• **ACTIVITY**
Nothing in the records below may change; print them all exactly.

• **THE INPUT**
■ ■ ■ ■ ■ ■ ■

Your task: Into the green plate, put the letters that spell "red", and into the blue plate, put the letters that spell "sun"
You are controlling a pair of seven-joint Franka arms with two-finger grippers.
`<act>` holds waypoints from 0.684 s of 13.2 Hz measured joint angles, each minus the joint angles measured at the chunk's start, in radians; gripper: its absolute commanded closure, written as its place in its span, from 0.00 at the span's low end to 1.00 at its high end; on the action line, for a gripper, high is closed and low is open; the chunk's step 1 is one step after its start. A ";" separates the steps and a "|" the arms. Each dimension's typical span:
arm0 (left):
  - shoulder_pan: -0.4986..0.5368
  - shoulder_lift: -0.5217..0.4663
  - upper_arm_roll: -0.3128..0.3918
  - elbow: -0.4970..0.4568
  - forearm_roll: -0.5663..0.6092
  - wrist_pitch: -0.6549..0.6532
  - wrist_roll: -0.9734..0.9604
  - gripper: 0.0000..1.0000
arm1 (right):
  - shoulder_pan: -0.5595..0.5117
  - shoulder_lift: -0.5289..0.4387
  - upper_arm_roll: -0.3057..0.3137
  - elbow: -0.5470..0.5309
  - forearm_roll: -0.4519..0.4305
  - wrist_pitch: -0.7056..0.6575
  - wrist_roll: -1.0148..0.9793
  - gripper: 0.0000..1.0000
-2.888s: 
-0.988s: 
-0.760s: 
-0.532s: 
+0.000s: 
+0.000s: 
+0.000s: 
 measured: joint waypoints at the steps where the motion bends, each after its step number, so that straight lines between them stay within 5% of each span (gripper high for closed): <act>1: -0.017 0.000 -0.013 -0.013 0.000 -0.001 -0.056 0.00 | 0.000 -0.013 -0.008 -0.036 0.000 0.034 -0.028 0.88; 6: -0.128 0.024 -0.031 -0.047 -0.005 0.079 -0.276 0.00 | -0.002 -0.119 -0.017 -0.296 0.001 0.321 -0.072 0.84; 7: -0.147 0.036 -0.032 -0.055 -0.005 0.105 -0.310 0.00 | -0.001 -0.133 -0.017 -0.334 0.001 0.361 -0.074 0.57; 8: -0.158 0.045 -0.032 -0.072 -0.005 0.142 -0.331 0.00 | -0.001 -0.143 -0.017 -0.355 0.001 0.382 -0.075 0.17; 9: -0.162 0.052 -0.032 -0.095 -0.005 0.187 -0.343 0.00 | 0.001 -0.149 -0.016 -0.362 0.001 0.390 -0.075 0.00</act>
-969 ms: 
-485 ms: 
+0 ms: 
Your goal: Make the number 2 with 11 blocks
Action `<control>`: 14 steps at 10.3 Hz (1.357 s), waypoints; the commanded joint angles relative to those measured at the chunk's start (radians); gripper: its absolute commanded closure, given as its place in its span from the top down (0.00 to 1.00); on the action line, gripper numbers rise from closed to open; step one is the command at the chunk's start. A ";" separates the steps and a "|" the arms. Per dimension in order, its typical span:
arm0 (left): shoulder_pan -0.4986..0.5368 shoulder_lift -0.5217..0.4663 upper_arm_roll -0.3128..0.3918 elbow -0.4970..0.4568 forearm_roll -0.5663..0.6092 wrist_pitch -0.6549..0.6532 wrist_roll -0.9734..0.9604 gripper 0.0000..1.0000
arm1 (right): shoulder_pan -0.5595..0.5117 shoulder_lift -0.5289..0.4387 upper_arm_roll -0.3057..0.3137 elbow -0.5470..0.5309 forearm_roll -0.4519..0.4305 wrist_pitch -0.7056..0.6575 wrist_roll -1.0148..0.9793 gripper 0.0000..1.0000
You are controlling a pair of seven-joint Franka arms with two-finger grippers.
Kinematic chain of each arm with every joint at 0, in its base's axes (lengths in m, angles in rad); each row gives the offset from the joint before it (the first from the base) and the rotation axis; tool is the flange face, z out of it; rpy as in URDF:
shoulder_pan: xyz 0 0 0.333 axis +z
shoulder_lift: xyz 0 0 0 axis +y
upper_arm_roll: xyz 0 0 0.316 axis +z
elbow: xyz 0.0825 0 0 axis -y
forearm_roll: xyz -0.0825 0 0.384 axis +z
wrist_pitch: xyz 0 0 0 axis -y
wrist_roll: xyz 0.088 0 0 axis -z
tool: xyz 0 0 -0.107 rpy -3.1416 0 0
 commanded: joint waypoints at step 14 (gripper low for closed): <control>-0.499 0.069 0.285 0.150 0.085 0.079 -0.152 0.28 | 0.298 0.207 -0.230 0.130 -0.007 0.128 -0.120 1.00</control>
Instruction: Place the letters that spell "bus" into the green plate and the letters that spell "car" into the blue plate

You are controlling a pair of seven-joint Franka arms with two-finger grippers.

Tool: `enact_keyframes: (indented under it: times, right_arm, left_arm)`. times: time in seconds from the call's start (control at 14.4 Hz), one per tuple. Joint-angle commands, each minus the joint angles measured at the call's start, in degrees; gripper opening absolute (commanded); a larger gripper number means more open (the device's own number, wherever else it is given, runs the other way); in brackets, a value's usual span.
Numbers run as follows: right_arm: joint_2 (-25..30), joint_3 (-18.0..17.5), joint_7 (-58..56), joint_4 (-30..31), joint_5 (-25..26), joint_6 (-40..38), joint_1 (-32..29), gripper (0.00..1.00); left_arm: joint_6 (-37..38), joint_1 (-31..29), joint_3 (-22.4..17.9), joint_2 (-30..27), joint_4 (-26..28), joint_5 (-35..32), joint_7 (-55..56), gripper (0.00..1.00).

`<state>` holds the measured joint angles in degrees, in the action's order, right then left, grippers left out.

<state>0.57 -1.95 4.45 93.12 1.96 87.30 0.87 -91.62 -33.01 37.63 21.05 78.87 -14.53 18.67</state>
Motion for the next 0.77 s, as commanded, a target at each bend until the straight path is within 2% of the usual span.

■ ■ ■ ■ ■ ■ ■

• **ANSWER TO THE PROBLEM**
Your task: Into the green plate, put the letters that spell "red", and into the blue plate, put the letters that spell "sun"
You are controlling a pair of seven-joint Franka arms with two-finger grippers.
`<act>` holds waypoints from 0.684 s of 13.2 Hz measured joint angles, each minus the joint angles measured at the chunk's start, in radians; gripper: its absolute commanded closure, written as its place in its span, from 0.00 at the span's low end to 1.00 at its high end; on the action line, for a gripper, high is closed and low is open; the chunk's step 1 is one step after its start. A ";" separates the steps and a "|" the arms. Each dimension's typical span:
arm0 (left):
  - shoulder_pan: -0.4986..0.5368
  - shoulder_lift: -0.5217..0.4663
  - upper_arm_roll: -0.3128..0.3918
  - elbow: -0.4970..0.4568
  - forearm_roll: -0.5663..0.6092
  - wrist_pitch: -0.6549..0.6532
  - wrist_roll: -0.9734..0.9604
  - gripper: 0.0000..1.0000
arm1 (right):
  - shoulder_pan: -0.5595..0.5117
  - shoulder_lift: -0.5289..0.4387
  - upper_arm_roll: -0.3057..0.3137
  - elbow: -0.5470..0.5309
  - forearm_roll: -0.4519..0.4305
  - wrist_pitch: -0.7056..0.6575
  - wrist_roll: -1.0148..0.9793
  - gripper: 0.0000..1.0000
-2.888s: 
-0.988s: 
-0.760s: 
-0.532s: 
+0.000s: 
+0.000s: 
+0.000s: 
 measured: joint waypoints at the steps where the motion bends, each after its step number, so that straight lines between them stay within 5% of each span (gripper high for closed): <act>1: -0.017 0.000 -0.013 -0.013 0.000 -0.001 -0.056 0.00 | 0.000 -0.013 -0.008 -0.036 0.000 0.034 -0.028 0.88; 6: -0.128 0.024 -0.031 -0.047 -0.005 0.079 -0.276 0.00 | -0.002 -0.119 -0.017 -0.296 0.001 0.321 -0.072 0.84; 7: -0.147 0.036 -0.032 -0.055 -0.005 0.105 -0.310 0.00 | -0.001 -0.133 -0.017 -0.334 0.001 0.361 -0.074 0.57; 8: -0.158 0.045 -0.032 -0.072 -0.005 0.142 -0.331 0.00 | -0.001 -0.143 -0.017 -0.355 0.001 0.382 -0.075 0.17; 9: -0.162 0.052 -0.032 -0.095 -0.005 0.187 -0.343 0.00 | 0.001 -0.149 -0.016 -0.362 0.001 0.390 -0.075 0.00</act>
-969 ms: 
-485 ms: 
+0 ms: 
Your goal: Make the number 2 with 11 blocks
Action `<control>`: 14 steps at 10.3 Hz (1.357 s), waypoints; the commanded joint angles relative to those measured at the chunk's start (radians); gripper: its absolute commanded closure, given as its place in its span from the top down (0.00 to 1.00); on the action line, gripper numbers rise from closed to open; step one is the command at the chunk's start. A ";" separates the steps and a "|" the arms. Per dimension in order, its typical span:
arm0 (left): shoulder_pan -0.4986..0.5368 shoulder_lift -0.5217..0.4663 upper_arm_roll -0.3128..0.3918 elbow -0.4970..0.4568 forearm_roll -0.5663..0.6092 wrist_pitch -0.6549..0.6532 wrist_roll -0.9734..0.9604 gripper 0.0000..1.0000
arm1 (right): shoulder_pan -0.5595..0.5117 shoulder_lift -0.5289..0.4387 upper_arm_roll -0.3057..0.3137 elbow -0.5470..0.5309 forearm_roll -0.4519..0.4305 wrist_pitch -0.7056..0.6575 wrist_roll -1.0148..0.9793 gripper 0.0000..1.0000
You are controlling a pair of seven-joint Franka arms with two-finger grippers.
Kinematic chain of each arm with every joint at 0, in its base's axes (lengths in m, angles in rad); each row gives the offset from the joint before it (the first from the base) and the rotation axis; tool is the flange face, z out of it; rpy as in URDF:
shoulder_pan: xyz 0 0 0.333 axis +z
shoulder_lift: xyz 0 0 0 axis +y
upper_arm_roll: xyz 0 0 0.316 axis +z
elbow: xyz 0.0825 0 0 axis -y
forearm_roll: xyz -0.0825 0 0.384 axis +z
wrist_pitch: xyz 0 0 0 axis -y
wrist_roll: xyz 0.088 0 0 axis -z
tool: xyz 0 0 -0.107 rpy -3.1416 0 0
 commanded: joint waypoints at step 14 (gripper low for closed): <control>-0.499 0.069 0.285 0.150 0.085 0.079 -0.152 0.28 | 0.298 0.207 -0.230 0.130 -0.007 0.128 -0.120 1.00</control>
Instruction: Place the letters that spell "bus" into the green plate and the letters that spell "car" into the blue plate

You are controlling a pair of seven-joint Franka arms with two-finger grippers.

Tool: `enact_keyframes: (indented under it: times, right_arm, left_arm)`. times: time in seconds from the call's start (control at 14.4 Hz), one per tuple. Joint-angle commands, each minus the joint angles measured at the call's start, in degrees; gripper opening absolute (commanded); a larger gripper number means more open (the device's own number, wherever else it is given, runs the other way); in brackets, a value's usual span.
Numbers run as follows: right_arm: joint_2 (-25..30), joint_3 (-18.0..17.5), joint_7 (-58..56), joint_4 (-30..31), joint_5 (-25..26), joint_6 (-40..38), joint_1 (-32..29), gripper (0.00..1.00); left_arm: joint_6 (-37..38), joint_1 (-31..29), joint_3 (-22.4..17.9), joint_2 (-30..27), joint_4 (-26..28), joint_5 (-35..32), joint_7 (-55..56), gripper (0.00..1.00).

`<state>` holds the measured joint angles in degrees, in the action's order, right then left, grippers left out.

<state>0.57 -1.95 4.45 93.12 1.96 87.30 0.87 -91.62 -33.01 37.63 21.05 78.87 -14.53 18.67</state>
Motion for the next 0.77 s, as commanded, a target at each bend until the straight path is within 2% of the usual span.

This completes the exercise.